Vladimir (Frédéric Jacquot) et Pierre (Nicolas Georges) se connaissent depuis vingt-cinq ans. Ils sont devenus des amis et entretiennent chacun des passions diamétralement opposées. Le premier ne vit que pour les courses hippiques, le second vibre pour la musique.

La vie est apparemment mal faite puisque c'est Vladimir qui hérite d'une célèbre pianiste récemment disparue, un objet inattendu, d'exactement 2,74 mètres, matérialisé sur le sol par un contour de chatterton, un peu à la manière d'une scène de crime.

On reconnait la silhouette d’un Steinway de concert, le pur-sang de la musique, très beau mais encombrant. Quand il apprend sa valeur, autour de 100 000 € il le regardera d’un autre œil parce que le vendre pourrait lui permettre de concrétiser son rêve, à savoir déposer ses couleurs. Même si une telle somme ne suffit pas pour acquérir un cheval entier. Il se contentera volontiers d'une part car un cheval de courses se vend en parts de société à plusieurs propriétaires actionnaires.

Pierre est directeur d’agence bancaire. Il est prêt à débourser la somme pour réaliser son propre objectif et quitter un métier qui ne le satisfait pas du tout.

La pièce ferait long feu si la vie était aussi simple. Les deux potes ne se sont jamais livrés à des confidences et le public apprend que l'un comme l'autre ignorait avoir eu un challenger dans le coeur de Jeanne Donati ... que Vladimir consent avoir à peine connue. Le ton monte vite entre eux.

Personne n'est au bout de ses surprises car arrive Alma (comme l'épouse de Gustav Mahler), la fille unique de la disparue. C'est une jeune fille plutôt désorientée mais aucunement triste, qui s’étonne que chacun ait connu sa mère et dont on ne comprend pas que sa mère l'ait déshéritée.

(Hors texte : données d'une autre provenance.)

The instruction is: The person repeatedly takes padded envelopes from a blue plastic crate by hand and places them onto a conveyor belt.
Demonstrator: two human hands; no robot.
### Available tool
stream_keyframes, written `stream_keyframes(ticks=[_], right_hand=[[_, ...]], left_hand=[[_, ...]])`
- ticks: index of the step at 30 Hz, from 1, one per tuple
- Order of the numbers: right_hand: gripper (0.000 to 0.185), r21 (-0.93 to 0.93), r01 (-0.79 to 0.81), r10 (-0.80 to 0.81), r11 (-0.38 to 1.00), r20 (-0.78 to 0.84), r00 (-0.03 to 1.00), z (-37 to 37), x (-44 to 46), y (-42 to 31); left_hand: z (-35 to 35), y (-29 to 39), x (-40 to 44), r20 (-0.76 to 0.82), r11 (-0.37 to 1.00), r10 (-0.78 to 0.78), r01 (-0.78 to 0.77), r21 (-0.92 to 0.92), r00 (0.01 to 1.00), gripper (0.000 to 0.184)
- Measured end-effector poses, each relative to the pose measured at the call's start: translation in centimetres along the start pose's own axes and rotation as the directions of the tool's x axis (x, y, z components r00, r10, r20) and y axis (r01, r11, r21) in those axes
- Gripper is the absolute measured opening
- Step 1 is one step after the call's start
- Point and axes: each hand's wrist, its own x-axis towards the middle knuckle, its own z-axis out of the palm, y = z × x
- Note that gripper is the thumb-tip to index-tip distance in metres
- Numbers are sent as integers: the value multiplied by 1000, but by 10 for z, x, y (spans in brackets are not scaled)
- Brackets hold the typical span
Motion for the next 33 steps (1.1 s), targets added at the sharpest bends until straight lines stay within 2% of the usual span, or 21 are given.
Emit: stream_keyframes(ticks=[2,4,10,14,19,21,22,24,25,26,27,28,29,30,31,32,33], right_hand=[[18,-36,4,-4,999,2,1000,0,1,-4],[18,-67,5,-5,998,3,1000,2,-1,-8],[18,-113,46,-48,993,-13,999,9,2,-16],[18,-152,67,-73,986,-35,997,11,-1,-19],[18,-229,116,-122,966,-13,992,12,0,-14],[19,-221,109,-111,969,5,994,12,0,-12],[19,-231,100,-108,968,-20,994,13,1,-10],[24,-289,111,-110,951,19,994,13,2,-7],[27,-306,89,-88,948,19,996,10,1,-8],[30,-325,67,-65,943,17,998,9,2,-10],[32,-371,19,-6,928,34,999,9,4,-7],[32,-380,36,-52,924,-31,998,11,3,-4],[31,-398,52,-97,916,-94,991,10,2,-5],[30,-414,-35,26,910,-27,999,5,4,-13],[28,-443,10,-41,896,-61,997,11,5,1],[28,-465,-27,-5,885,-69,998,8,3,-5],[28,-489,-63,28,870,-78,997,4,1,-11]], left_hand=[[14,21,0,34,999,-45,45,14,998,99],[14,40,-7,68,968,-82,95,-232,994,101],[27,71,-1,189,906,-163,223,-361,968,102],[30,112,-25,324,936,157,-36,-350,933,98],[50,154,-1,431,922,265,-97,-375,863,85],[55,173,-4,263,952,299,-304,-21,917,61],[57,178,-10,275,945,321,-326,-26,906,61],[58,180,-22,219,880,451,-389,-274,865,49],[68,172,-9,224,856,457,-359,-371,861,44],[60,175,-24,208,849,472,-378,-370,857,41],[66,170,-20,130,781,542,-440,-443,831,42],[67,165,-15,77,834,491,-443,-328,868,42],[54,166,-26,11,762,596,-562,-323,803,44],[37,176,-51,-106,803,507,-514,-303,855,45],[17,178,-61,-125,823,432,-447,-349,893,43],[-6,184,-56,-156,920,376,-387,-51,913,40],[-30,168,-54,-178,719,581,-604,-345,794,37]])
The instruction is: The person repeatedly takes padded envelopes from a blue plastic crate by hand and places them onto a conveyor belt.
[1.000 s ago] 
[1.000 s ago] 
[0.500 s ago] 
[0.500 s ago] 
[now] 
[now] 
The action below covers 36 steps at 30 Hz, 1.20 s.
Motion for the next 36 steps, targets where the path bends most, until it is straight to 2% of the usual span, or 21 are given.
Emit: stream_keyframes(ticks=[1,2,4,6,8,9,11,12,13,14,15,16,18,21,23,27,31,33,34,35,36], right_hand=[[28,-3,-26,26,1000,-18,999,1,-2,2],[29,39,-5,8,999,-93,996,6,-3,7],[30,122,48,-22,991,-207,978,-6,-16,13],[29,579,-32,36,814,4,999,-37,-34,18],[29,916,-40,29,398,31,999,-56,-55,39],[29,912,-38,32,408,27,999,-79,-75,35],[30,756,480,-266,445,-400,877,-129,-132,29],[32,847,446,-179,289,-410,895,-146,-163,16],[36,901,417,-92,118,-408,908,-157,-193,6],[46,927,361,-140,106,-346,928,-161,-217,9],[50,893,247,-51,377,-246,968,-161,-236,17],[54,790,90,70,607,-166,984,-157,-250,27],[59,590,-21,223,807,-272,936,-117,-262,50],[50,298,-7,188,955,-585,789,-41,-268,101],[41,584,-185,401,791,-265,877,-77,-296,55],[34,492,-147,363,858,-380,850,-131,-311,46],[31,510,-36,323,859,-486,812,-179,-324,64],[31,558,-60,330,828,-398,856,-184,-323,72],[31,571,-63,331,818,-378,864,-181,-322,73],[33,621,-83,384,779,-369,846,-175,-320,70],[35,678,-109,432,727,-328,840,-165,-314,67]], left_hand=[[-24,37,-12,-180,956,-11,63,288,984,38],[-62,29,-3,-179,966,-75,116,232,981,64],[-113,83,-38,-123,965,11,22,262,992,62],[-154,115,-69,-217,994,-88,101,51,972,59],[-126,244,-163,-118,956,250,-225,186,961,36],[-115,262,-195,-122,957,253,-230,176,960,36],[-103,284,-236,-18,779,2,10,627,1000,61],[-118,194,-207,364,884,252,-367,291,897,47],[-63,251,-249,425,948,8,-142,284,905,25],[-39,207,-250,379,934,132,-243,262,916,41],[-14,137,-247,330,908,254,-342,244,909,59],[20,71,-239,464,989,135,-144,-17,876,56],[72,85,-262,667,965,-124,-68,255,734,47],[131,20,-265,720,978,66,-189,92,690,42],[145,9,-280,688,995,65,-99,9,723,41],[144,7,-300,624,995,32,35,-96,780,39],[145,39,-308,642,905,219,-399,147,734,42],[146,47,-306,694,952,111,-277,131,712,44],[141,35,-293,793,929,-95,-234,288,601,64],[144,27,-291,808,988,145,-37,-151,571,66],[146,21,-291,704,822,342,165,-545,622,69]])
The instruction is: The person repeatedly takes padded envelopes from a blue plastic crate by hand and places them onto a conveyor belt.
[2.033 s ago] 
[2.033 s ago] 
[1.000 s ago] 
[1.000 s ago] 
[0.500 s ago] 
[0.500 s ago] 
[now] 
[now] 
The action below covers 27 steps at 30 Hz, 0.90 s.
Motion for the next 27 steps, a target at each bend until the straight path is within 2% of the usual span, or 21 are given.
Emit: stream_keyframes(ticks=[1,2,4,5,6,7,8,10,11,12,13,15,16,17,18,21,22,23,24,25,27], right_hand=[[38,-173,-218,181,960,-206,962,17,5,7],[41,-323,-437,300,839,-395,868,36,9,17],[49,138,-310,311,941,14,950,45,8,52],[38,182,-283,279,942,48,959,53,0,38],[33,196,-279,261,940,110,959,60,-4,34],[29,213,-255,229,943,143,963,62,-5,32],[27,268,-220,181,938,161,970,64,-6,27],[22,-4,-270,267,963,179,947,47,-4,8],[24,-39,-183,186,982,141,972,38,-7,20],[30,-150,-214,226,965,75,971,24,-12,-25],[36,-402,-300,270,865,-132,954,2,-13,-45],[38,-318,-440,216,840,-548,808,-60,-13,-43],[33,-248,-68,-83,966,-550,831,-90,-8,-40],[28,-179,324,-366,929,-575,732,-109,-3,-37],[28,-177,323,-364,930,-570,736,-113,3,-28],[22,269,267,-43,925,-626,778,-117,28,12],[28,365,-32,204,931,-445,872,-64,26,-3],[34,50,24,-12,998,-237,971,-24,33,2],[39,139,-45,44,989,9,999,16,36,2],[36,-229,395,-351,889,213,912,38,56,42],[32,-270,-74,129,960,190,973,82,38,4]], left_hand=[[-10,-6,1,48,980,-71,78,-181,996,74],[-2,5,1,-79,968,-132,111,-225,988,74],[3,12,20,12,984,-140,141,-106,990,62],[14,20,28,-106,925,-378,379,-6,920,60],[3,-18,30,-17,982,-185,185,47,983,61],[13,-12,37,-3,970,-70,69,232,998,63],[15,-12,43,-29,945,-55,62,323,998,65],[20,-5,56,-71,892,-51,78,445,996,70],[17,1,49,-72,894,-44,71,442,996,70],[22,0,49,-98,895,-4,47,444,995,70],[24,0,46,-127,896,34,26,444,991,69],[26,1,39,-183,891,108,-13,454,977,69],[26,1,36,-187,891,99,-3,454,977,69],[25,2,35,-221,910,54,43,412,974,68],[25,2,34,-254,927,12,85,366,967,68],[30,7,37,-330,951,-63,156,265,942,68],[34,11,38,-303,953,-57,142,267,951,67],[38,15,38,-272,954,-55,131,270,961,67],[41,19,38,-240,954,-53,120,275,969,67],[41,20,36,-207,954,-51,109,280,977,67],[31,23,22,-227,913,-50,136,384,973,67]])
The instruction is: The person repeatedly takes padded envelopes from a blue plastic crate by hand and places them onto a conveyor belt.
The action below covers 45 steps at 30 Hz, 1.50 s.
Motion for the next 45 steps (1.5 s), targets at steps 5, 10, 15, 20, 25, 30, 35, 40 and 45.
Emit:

Résultat des courses : deux vrais cons.

Une autre partie va se jouer ensuite qui redistribuera les cartes. Impossible d'en dire davantage mais vous pouvez aisément deviner qu'entre rêve et filiation il va falloir faire un choix. Si on peut jouer du piano à quatre mains, on pourra peut-être conjuguer la paternité de la même manière ...

J'ai beaucoup aimé cette pièce en raison du jeu des acteurs, toujours juste, sans verser dans ce qui aurait pu être un mélo. L'écriture de Martine Paillot est finement documentée. Elle connait autant le monde hippique que la scène musicale. Elle a donné au cheval le nom de Peintre célèbre qui a vraiment gagné le prix de l’Arc de triomphe. Des extraits du Concerto numéro 14 de Mozart ponctuent chaque nouvelle scène. L'humour est constant, sans jamais verser dans la facilité. On va de surprise en rebondissement.

2 Mètres 74 a été un succès au festival d'Avignon trois ans de suite et a déjà beaucoup tourné. Mais c'est la première fois que le public parisien peut la découvrir parce que le studio Hébertot a eu la bonne idée de lui ouvrir ses portes.

L'auteure a déjà deux romans à son actif, notamment Le manoir (co-écrit avec Dominique Marny, publié en 1983 chez Olivier Orban), quelques chansons, et de la poésie. Elle a repris le piano il y a dix ans mais s’ennuyait et a décidé alors de s’inscrire à un cours de théâtre près de son domicile. C’est ainsi qu’elle a découvert Frédéric Jacquot. 2 Mètres 74 est sa première pièce. On espère que ce ne sera pas la dernière.
17 mai 2018
6,5/10
28 0
Peut on vivre sa passion à 1 000% et ne pas négliger ou blesser ses proches ?

C’est quelque part la question posée par 2m74 au travers d’un splendide piano de concert qui est légué à Vladimir, amour de jeunesse de la célèbre pianiste Jeanne Donati au détriment d’un legs à sa propre fille Alma ou à un autre proche…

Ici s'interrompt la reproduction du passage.